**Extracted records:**
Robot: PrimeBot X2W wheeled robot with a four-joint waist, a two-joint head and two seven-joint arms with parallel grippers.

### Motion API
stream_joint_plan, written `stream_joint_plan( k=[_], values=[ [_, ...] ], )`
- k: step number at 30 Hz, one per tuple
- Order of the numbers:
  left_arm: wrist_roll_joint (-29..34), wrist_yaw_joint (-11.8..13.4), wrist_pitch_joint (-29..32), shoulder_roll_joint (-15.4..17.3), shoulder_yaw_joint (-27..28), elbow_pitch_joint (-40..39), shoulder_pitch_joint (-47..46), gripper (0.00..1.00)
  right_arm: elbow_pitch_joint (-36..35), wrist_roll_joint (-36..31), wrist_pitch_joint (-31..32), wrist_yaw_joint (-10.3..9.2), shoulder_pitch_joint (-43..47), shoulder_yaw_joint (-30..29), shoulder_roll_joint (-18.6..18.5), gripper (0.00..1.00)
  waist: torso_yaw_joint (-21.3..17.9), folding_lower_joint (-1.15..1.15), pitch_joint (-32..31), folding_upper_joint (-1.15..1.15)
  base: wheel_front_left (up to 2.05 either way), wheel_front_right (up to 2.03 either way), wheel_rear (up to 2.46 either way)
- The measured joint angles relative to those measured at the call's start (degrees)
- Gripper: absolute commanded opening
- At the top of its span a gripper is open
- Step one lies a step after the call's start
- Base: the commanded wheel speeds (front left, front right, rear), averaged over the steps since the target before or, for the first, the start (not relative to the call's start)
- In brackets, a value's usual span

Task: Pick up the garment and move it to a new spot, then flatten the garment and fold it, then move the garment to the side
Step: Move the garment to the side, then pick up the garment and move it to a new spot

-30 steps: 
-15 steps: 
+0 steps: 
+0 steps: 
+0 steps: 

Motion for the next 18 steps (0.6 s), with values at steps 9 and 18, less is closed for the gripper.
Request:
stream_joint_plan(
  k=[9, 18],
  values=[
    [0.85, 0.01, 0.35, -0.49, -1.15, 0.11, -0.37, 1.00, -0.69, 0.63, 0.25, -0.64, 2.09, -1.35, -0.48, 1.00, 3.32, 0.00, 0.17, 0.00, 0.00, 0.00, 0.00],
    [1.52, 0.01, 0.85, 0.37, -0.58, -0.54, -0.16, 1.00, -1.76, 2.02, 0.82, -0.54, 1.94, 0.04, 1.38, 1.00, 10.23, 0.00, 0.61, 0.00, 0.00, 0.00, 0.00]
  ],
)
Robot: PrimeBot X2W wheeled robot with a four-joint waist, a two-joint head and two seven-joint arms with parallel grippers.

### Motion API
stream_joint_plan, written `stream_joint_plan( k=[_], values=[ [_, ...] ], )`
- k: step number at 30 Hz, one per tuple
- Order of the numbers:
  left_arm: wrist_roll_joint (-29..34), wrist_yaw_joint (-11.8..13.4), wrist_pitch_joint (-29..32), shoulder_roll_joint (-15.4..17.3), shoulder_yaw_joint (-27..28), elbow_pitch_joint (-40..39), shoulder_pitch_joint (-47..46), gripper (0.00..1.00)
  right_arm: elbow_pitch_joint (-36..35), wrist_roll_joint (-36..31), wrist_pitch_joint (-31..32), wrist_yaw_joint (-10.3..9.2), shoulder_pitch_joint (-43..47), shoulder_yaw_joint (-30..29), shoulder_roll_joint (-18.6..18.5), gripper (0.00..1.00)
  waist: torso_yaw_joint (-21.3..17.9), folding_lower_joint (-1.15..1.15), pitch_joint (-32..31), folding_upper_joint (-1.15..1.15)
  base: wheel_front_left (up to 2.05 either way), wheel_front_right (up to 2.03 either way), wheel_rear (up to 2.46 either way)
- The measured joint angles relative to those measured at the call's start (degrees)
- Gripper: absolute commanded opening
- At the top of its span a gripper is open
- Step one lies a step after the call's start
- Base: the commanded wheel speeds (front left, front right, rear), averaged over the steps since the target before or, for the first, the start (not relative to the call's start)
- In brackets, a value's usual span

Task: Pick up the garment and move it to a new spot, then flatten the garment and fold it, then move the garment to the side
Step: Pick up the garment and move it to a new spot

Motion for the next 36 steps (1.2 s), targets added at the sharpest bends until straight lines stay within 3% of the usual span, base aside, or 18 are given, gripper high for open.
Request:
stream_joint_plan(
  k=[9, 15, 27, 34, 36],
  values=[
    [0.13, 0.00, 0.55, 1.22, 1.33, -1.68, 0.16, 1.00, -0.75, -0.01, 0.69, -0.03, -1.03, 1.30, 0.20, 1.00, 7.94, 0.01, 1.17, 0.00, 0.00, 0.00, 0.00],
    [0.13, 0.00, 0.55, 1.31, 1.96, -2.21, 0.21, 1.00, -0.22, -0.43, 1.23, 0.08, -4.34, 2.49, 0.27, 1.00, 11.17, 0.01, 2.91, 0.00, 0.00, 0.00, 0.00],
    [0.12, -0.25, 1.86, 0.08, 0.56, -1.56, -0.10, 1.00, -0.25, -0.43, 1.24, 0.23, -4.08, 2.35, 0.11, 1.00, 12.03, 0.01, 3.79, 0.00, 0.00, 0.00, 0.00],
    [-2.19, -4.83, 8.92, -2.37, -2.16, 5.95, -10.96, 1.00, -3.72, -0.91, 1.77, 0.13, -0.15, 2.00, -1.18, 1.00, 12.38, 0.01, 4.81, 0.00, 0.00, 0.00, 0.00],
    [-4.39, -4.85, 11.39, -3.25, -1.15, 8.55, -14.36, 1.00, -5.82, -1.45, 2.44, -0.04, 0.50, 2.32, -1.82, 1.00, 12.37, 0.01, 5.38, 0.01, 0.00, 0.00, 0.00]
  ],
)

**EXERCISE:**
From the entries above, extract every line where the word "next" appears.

**TASK SOLUTION:**
Motion for the next 18 steps (0.6 s), with values at steps 9 and 18, less is closed for the gripper.
Motion for the next 36 steps (1.2 s), targets added at the sharpest bends until straight lines stay within 3% of the usual span, base aside, or 18 are given, gripper high for open.

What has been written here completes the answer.